The beauty of the car is its smallness, like the most efficient of efficiency apartments. Everything is within easy reach: money, fast-food coupons, Tums, Dr. Pepper lip gloss, cell phone, road atlas. I give thanks to those who invented cup holders, map lights, and vanity mirrors. In the cargo area, there's a duffel bag full of emergency supplies (box cutters, duct tape, twenty-dollar bills, clean underpants). If I feel so inclined, I can start the car and just keep driving.
With the car parked, I indulge in my two favorite activities: compulsive reading and compulsive eating. Today, I will read a mediocre detective novel that my dad sent; I will eat two Big Mac's and six oatmeal cookies. I sometimes read better books ("My Antonia," "Go Tell it on the Mountain"), but I stick with junk food, focusing on large quantities of meat and sugar.
When feeling chatty, I plug my cell phone into the cigarette light and fill the small space with my voice and my laugh. I call my younger sister, and we talk about short skirts and tall men. I call my Overeaters Anonymous buddies, and we talk about how much better we feel since making a searching and fearless moral inventory (I don't mention the fries I just ordered, or the extra fry sauce). I call an ex-boyfriend two thousand miles away, and I say bold and outrageous things. The words "I love you!" burst from me like stampeding horses, like projectile vomiting. He laughs...kindly, indulgently, from a safe distance.
And while the car is a pleasure in Park, it's also a pleasure in Drive. We've known adventure. In north Texas, several years ago, I responded to the online cry-for-help of an animal-rescue group, and--an hour later--I was driving through Plano with seven puppies and their Rottweiler mama in a large crate in the cargo area. They lived with us for a few weeks, until adoptions could be arranged. Months later, my family and I moved back to Utah with two foster dogs that had failed to find Forever Homes (until they found them with us). My son and I spent two long days on the road, with the Lab occasionally vomiting in his large crate, and the sixty-pound Chow curled up on my son's lap, eager for tummy rubs and an occasional stray Frito.
A year later, I drove to Southern Utah in early summer to enjoy the lilacs in bloom (and to reboot the foul mood I'd been in for months). I went alone, spent eighteen hours in a motel room watching a "Law & Order" marathon and eating junk food, and came home with a much brighter outlook.

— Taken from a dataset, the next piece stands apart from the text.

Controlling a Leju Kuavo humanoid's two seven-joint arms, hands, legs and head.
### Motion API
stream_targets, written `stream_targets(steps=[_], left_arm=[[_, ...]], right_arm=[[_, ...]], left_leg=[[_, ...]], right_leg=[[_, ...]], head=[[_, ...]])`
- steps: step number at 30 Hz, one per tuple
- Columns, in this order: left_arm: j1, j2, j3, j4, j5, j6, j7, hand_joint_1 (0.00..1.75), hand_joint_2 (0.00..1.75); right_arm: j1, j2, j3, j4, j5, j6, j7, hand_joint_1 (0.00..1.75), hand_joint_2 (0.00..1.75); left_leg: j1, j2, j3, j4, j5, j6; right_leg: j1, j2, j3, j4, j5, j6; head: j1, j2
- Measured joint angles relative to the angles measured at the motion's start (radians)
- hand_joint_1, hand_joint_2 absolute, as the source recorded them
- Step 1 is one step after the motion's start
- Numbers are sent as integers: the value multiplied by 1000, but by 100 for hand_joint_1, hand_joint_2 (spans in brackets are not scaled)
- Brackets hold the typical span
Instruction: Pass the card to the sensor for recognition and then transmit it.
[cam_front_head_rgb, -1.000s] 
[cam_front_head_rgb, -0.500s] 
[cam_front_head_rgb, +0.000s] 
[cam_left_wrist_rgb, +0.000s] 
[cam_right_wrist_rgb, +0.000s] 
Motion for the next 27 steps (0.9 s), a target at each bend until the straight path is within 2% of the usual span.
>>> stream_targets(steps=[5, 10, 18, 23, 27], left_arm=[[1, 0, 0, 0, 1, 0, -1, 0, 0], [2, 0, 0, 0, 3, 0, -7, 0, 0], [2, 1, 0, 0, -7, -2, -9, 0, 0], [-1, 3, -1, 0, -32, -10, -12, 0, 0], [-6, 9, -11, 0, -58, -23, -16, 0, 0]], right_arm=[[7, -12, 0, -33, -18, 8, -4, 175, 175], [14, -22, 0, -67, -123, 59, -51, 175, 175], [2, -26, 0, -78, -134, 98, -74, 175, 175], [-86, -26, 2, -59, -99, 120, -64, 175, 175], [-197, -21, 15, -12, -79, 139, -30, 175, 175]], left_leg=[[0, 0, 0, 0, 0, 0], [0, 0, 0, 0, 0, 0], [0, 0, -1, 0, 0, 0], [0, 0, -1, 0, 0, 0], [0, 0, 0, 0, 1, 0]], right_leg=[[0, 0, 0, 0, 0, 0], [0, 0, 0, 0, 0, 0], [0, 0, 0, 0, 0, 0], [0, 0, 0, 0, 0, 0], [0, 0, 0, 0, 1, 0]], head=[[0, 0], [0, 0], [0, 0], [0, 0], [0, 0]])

And a year after that, the CRV and I went to the Oregon Coast, to a Jesuit-run retreat nestled in the rain forest, where I made new friends, took my first Holy Communion, and got a glimpse of a better, more evolved, more open-hearted me. On the way home, I had car trouble an hour east of Portland, and had to change plans on the fly, something that is not a strength of mine. But I found a place to stay, and--though it wasn't yet noon--donned polka-dot PJs, microwaved some popcorn, and climbed into bed with a Steinbeck novel. I felt broad-shouldered and self-contained. I'd had serious car trouble--an emergency!--alone, out of state, and I'd handled it. And I hadn't cried. A small miracle.
So here I sit, in the rain, in this eleven-year-old car with its 198,000 miles and surprisingly high resale value. It's my tree house, my panic room, my partner in crime. It's my means of escape, and the relief valve that makes escape unnecessary, for now.